Bound to Fail: Why Cyber Security Risk Cannot Be “Managed” Away

Ralph Langner and Perry Pederson

Executive Summary: Rather than a much-needed initiative to break the legislative deadlock on the subject in Congress, President Obama’s new executive order for improving critical infrastructure cyber security is a recipe for continued failure. In essence, the executive order puts the emphasis on establishing a framework for risk management and relies on voluntary participation of the private sector that owns and operates the majority of U.S. critical infrastructure. Both approaches have been attempted for more than a decade without measurable success. A fundamental reason for this failure is the reliance on the concept of risk management, which frames the whole problem in business logic. Business logic ultimately gives the private sector every reason to argue the always hypothetical risk away, rather than solving the factual problem of insanely vulnerable cyber systems that control the nation’s most critical installations.
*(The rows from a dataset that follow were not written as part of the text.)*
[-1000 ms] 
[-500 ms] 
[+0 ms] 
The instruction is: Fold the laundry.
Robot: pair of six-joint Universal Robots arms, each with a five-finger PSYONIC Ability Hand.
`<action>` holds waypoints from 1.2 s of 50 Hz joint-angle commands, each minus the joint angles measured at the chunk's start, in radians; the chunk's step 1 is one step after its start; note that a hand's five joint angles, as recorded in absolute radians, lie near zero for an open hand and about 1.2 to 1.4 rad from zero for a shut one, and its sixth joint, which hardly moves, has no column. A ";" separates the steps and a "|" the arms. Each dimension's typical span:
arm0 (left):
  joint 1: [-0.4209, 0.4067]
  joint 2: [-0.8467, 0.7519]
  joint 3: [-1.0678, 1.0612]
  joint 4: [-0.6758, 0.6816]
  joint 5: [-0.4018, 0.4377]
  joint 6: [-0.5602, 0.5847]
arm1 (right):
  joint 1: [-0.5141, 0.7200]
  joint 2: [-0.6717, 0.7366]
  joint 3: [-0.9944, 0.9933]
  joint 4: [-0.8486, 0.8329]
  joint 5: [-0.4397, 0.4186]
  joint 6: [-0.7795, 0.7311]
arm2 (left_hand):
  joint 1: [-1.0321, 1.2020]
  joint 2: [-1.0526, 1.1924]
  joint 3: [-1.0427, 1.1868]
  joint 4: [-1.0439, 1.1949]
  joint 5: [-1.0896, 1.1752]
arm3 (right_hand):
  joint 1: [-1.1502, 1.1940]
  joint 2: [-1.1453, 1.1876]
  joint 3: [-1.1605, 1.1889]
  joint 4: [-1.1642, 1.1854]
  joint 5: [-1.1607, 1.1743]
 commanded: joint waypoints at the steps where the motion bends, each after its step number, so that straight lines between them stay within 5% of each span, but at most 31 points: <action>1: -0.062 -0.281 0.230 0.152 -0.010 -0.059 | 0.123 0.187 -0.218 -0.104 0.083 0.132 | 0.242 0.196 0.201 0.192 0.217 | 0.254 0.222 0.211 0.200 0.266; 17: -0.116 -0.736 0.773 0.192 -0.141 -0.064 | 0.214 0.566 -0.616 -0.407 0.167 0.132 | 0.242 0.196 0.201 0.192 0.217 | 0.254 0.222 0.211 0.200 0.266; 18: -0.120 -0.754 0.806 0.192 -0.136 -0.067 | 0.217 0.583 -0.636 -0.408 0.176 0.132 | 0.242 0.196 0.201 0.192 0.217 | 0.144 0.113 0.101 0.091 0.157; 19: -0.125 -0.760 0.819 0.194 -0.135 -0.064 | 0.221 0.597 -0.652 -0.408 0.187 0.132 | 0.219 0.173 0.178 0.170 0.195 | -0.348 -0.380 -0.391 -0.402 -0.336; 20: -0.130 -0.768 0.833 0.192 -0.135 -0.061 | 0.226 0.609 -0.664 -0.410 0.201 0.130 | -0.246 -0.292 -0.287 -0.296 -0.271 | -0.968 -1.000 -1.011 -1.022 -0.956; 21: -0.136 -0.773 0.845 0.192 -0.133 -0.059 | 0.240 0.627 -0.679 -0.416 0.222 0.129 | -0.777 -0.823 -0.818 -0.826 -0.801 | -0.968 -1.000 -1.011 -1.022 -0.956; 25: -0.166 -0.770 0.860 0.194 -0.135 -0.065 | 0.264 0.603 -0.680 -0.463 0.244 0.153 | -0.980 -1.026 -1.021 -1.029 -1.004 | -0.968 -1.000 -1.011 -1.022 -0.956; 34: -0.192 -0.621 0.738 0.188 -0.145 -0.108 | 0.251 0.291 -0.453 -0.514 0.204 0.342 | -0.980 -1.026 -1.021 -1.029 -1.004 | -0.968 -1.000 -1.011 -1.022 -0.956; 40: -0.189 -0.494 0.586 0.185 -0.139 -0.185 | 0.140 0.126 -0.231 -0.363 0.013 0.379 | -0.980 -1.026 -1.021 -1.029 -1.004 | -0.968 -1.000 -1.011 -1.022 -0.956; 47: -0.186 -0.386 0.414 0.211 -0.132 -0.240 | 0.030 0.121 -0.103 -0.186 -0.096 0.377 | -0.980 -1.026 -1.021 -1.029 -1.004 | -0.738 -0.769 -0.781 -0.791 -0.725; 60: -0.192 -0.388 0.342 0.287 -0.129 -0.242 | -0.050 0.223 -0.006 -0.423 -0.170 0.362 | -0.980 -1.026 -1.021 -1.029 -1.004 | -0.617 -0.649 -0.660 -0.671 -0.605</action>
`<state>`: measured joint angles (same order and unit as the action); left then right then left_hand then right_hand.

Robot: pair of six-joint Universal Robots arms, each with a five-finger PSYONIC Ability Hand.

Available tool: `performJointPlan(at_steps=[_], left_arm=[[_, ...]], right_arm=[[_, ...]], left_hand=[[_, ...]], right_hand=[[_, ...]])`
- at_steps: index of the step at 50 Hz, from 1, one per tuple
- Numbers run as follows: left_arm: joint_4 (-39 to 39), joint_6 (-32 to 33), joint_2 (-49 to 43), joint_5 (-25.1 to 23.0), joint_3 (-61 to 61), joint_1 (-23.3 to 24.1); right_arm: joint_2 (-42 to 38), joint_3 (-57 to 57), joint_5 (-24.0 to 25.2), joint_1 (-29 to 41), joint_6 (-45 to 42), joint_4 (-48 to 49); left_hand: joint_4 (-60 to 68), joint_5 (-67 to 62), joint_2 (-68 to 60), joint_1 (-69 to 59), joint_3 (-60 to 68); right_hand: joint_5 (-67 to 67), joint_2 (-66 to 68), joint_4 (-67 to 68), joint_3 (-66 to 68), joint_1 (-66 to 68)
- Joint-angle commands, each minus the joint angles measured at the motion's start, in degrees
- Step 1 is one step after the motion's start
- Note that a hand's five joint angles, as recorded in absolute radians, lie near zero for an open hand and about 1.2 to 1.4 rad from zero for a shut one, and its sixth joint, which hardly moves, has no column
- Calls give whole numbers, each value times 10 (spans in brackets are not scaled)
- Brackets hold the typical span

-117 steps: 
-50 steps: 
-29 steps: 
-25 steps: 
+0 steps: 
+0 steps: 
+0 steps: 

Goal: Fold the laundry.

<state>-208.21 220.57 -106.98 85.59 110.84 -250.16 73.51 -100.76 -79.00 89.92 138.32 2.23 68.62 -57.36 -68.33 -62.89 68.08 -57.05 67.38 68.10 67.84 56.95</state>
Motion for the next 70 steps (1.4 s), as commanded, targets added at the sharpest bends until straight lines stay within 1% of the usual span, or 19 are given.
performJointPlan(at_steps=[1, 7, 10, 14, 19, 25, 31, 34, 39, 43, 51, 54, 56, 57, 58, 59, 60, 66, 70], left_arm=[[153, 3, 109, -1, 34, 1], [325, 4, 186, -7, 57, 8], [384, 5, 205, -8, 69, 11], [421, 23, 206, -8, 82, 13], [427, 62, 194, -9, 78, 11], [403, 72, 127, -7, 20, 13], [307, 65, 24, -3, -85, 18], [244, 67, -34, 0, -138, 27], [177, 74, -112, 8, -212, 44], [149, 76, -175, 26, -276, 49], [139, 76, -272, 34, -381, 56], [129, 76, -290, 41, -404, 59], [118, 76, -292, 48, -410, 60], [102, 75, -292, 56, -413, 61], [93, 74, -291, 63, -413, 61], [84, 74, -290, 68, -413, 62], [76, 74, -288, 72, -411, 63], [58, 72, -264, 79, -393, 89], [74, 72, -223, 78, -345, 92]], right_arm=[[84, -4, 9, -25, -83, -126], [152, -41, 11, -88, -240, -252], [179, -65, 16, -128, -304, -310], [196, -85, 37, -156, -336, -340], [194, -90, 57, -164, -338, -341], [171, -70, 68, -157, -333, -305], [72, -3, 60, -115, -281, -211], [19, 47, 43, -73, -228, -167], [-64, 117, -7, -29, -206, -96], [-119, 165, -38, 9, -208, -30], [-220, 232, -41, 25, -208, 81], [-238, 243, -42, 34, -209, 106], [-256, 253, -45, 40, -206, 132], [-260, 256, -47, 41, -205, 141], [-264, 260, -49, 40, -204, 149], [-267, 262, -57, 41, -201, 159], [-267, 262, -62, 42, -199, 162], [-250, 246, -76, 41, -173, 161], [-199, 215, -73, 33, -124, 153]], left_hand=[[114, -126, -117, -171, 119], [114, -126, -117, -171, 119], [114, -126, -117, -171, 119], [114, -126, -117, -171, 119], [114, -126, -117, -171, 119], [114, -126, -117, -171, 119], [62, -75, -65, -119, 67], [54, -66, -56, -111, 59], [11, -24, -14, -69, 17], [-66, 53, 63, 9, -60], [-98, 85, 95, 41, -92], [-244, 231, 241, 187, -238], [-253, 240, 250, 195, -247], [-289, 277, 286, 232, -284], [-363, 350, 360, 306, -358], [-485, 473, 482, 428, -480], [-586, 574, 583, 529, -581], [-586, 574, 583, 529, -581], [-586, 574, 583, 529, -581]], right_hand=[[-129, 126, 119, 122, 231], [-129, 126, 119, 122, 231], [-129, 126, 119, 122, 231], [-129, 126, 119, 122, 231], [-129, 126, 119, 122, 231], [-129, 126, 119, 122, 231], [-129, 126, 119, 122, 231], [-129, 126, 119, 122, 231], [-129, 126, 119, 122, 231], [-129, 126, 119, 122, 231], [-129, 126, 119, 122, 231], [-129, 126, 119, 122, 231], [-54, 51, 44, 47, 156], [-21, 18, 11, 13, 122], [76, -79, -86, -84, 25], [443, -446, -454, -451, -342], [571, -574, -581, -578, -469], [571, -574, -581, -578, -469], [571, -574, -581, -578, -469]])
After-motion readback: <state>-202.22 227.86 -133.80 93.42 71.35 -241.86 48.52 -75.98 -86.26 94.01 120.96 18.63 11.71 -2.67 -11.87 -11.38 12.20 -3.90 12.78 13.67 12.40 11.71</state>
The authors suggest a policy-based approach that instead sets clear guidelines for asset owners, starting with regulations for new critical infrastructure facilities, and thereby avoids perpetuating the problem in systems and architectures that will be around for decades to come. In contrast to the IT sector, the industrial control systems (ICS) that keep the nation’s most critical systems running are much simpler and much less dynamic than contemporary IT systems, which makes eliminating cyber vulnerabilities, most of which are designed into products and system architectures, actually possible. Finally, they argue that a distinction between critical and non-critical systems is a bad idea that contradicts pervasiveness and sustainability of any effort to arrive at robust and well-protected systems.